*** Supplied information

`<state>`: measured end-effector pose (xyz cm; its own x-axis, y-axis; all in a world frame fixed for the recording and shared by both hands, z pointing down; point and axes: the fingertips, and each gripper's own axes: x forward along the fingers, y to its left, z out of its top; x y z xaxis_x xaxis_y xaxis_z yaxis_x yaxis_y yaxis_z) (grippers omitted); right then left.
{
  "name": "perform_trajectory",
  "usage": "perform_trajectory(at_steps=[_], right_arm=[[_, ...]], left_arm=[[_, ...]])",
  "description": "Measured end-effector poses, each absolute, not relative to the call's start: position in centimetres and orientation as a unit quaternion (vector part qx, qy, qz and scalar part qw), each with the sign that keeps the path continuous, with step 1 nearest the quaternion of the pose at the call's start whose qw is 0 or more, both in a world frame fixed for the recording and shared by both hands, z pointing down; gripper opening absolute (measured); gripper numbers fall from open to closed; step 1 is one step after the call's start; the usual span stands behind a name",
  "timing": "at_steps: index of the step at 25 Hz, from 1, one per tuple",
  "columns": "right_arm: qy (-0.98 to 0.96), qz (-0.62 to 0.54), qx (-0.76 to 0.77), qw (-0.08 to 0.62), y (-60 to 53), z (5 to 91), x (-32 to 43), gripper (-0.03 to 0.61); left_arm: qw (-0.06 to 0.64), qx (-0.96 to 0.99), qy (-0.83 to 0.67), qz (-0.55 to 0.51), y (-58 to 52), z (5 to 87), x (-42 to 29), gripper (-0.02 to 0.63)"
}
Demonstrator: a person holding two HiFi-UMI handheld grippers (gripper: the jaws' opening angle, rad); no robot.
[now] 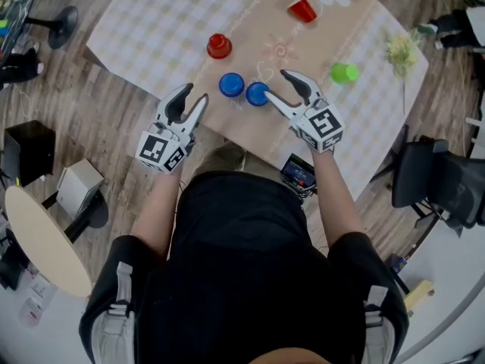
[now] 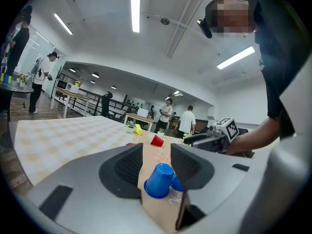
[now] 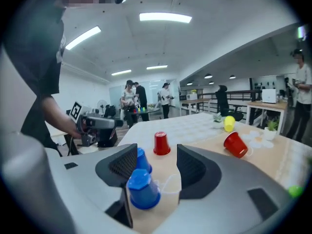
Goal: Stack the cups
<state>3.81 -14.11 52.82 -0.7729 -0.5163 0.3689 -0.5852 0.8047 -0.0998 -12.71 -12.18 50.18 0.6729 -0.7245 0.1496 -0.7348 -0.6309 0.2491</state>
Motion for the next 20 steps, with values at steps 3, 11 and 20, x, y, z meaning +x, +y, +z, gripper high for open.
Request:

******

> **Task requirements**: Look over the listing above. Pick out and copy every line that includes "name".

> **Solved exercise**:
  "name": "perform_trajectory",
  "description": "Measured end-effector poses, each absolute, not relative to the call's start: position in centimetres and orientation as a unit quaternion (vector part qx, qy, qz and scalar part qw), each with the sign that keeps the path continuous, with step 1 nearest the quaternion of the pose at the call's start whose qw is 0 or more, both in a world frame fixed for the recording and shared by both hands, z pointing down; gripper opening absolute (measured); gripper numbers fall from open to closed; step 1 is one step after the call's start; the usual span stands behind a name",

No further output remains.